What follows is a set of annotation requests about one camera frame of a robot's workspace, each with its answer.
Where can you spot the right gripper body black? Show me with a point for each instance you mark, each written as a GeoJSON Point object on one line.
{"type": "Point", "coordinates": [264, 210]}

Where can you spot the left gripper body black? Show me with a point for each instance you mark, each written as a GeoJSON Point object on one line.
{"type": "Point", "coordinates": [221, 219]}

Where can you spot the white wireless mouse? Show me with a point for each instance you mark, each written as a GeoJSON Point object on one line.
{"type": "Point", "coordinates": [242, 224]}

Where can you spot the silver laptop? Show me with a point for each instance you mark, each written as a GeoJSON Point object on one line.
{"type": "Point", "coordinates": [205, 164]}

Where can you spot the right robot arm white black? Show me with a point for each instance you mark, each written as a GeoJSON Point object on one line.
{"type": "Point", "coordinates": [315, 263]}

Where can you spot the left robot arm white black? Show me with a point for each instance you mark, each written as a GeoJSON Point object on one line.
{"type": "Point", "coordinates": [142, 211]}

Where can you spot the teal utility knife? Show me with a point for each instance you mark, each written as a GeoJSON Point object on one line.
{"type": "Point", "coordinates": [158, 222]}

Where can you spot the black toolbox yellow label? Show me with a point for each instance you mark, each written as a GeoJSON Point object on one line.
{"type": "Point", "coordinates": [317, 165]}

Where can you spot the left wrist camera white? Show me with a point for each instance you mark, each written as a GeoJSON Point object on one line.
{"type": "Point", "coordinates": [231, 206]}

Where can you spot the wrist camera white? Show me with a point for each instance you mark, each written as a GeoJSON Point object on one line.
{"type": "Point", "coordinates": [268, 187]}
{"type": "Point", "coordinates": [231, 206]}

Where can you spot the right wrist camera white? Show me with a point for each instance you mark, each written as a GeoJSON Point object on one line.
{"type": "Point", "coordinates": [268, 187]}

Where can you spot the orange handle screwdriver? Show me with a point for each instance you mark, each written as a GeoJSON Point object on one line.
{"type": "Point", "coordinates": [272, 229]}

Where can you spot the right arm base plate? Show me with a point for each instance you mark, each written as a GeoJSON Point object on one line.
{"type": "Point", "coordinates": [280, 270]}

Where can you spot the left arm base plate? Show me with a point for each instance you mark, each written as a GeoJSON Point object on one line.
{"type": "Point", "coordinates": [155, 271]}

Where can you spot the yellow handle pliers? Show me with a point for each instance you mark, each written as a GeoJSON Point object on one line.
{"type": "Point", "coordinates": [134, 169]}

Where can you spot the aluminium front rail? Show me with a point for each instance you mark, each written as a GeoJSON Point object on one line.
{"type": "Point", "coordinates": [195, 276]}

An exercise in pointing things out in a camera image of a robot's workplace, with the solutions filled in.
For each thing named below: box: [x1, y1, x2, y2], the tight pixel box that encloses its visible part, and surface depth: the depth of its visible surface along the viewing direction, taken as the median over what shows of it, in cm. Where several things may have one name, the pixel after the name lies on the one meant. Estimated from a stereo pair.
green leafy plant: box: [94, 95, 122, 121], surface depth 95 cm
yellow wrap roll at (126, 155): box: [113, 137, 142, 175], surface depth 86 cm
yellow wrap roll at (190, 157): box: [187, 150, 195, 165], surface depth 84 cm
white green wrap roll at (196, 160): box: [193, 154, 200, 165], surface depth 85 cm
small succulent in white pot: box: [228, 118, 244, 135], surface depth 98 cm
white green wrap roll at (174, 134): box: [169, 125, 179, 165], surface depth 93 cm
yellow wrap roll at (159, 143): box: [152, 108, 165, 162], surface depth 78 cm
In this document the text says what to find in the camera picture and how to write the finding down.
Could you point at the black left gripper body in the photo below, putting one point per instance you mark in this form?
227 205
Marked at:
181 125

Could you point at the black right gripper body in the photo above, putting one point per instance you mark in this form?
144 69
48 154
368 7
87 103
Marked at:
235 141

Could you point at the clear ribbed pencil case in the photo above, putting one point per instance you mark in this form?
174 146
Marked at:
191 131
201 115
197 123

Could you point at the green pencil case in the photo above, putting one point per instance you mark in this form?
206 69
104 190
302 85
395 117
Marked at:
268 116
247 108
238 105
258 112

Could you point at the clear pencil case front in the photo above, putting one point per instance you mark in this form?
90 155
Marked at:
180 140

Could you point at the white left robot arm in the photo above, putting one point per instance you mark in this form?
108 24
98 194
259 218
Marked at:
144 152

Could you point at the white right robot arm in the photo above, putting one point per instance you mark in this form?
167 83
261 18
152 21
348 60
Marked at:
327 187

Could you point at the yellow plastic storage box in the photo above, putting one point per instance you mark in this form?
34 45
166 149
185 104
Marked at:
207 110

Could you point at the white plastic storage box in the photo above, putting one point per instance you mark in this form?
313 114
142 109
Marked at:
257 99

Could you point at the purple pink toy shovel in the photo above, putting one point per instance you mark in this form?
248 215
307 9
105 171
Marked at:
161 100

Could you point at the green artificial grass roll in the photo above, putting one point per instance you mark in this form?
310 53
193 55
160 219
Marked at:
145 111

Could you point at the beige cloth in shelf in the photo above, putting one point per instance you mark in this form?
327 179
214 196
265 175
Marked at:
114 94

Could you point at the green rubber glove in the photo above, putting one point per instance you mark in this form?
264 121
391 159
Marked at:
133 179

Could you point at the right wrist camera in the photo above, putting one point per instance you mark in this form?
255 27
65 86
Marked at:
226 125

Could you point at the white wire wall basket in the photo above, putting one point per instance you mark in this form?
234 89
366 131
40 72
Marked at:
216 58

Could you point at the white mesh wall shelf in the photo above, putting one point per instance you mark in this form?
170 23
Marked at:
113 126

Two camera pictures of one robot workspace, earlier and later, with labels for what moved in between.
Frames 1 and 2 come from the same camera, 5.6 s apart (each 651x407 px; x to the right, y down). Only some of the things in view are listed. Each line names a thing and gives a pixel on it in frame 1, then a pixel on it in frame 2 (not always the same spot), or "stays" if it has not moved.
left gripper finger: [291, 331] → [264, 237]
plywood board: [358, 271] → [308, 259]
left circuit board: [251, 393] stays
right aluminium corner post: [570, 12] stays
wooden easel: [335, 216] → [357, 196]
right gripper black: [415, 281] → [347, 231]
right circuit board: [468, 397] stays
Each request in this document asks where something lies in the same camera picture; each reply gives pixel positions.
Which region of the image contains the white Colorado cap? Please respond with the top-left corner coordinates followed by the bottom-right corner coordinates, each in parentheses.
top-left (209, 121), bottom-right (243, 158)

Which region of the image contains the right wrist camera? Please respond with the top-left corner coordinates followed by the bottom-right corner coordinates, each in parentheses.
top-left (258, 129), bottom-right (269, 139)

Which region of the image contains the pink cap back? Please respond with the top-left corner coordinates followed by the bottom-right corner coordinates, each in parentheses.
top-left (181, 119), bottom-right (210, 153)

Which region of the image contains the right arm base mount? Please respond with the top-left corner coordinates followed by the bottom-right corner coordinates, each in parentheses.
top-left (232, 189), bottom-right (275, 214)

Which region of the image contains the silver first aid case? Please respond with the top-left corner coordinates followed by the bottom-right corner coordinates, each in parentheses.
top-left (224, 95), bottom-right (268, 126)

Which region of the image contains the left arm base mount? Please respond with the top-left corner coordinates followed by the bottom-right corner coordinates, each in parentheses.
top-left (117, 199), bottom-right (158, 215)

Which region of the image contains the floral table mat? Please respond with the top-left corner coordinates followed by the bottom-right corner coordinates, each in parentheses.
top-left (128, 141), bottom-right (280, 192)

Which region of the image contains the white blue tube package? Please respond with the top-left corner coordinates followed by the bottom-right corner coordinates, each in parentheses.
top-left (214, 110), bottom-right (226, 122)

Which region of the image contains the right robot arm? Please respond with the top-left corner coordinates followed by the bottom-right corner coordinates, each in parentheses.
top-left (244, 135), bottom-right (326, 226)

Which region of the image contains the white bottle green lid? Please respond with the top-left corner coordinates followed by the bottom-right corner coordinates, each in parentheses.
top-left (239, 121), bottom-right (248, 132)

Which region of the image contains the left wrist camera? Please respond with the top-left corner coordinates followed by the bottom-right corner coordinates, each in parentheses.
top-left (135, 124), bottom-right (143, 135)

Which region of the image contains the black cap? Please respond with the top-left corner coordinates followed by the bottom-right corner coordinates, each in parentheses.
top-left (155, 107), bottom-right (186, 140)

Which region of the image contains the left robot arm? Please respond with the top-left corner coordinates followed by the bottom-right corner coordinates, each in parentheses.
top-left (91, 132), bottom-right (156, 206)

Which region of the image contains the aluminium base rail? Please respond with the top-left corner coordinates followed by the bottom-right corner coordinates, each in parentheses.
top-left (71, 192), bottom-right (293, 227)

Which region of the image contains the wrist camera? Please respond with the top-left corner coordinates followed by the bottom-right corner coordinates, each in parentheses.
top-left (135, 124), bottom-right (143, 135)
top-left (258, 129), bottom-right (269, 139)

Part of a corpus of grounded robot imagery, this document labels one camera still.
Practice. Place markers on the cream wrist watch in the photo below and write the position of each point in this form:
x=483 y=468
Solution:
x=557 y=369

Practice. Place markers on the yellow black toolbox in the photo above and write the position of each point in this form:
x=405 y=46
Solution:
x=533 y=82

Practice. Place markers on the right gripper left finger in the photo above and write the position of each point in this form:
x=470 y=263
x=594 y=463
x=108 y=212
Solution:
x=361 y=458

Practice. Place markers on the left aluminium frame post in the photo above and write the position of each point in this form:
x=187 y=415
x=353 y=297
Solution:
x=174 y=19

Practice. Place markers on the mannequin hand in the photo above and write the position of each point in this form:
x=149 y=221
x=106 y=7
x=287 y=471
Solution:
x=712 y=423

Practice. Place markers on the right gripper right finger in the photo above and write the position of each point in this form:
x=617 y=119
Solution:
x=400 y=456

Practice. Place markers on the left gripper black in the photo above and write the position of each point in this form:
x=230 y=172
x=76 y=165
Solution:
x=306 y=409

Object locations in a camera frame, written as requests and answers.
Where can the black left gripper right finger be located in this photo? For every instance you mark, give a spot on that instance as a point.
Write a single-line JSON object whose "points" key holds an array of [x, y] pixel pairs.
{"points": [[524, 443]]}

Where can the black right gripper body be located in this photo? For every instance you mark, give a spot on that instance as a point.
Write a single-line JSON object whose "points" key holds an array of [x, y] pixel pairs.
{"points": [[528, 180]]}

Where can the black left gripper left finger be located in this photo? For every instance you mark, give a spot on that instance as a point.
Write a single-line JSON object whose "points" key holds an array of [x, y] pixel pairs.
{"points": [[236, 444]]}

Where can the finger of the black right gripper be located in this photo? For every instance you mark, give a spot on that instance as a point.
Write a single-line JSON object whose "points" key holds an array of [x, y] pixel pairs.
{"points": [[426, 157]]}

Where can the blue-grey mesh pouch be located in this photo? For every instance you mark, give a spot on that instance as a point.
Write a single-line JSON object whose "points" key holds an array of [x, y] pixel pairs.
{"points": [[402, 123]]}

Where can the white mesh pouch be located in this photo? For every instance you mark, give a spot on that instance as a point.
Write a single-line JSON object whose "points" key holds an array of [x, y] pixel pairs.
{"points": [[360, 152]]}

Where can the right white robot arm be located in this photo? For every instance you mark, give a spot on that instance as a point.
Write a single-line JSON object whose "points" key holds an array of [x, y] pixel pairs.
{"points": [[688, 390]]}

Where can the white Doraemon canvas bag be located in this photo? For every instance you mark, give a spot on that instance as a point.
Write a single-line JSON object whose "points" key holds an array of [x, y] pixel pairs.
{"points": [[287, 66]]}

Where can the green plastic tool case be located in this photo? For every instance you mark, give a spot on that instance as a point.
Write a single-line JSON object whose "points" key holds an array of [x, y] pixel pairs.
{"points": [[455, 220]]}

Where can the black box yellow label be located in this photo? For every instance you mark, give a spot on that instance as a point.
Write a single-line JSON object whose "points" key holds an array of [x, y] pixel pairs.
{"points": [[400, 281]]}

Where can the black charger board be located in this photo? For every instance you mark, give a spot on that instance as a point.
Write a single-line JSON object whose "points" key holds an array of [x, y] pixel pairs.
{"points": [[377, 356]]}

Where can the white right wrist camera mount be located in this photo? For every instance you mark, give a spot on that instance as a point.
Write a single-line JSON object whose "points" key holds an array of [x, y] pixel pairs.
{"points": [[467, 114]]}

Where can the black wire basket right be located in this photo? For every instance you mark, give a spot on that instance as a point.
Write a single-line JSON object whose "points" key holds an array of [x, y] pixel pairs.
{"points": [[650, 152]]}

● WORK REQUEST:
Find and copy every line in the entries above where the string "basket" occurs.

● SOLUTION FOR THIS PROBLEM:
Could you point at the white wire wall basket in the photo above, putting one point per instance you mark in this form?
Where can the black wire basket right be located in this photo? For every instance you mark, give a spot on that instance as a point.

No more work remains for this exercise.